I mean, my pattern was becoming starkly clear: don’t feel good about doing practically anything and feel guilty all the time for doing the wrong thing.
Somewhere between the extreme pleasure I derive from setting goals, replete with a wonderful vision for my life and tremendous hope about having the most meaningful and fulfilling life possible, and, on the other side of it, being able to enjoy that moment, is some kind of balance.
But how do you decide when to forego the pleasure of having wonderful goals and striving to meet them, in order to enjoy the time you’re spending not reaching your explicit goals? Do you set different goals? How do you know when to stop doing something that is not going to make you happy in the long run? How can you predict what you need or don’t need to feel balanced?
The answer to these questions, for me, is very clear: I have absolutely no idea.
But I can tell you this: I won two writing awards procrastinating from doing things I should have been doing instead, which means that maybe, “loopholes” are not always bad. And my guilt, which seems intuitively pointless, always calls me to my aspirations. Not to mention the fact that finding balance so that I can enjoy the “now” more might just be another goal that is going to drive me crazy. After all, is there anything harder than finding balance?

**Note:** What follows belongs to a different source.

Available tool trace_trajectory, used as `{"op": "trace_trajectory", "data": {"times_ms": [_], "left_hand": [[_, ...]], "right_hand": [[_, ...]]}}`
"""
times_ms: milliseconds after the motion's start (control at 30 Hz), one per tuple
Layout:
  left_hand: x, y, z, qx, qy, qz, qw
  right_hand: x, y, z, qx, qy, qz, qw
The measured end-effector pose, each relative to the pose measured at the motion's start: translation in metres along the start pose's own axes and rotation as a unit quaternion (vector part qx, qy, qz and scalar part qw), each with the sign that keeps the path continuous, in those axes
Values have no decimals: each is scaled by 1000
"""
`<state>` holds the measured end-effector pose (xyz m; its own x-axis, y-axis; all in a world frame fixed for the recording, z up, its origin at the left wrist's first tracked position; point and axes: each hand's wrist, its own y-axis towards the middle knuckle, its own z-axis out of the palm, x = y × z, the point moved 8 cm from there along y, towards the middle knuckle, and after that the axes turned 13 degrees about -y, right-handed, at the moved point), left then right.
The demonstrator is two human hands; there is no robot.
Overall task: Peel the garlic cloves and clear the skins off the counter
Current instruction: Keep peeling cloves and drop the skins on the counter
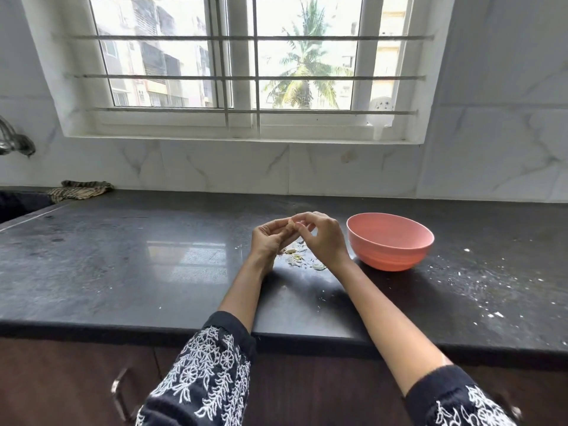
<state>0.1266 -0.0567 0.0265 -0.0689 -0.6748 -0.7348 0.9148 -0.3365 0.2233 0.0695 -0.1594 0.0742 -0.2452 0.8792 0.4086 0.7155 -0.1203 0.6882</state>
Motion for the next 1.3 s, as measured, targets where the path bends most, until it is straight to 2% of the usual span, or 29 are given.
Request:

I am grateful to Gretchen Rubin though because at the very least, I really understand what I do now: drive myself to the breaking point and then, don’t meet my goals and feel guilty about it.
And maybe, now that I know what it is that I do, that’s fine too. I mean, after all, who cares? I basically get things done. I’d say I’m happy enough, if pressed to answer. I’m not actually wrecking myself too much. My family is cool with it. In fact, maybe I can laugh at myself now, when that old familiar refrain comes in: “you’re wasting more time playing solitaire?” How’s that for enjoying the moment more!
So thank you, Gretchen Rubin, for helping me find my story. Perhaps, in the end, that is truly the best way not to drive ourselves into the ground, whether from overwork or guilt.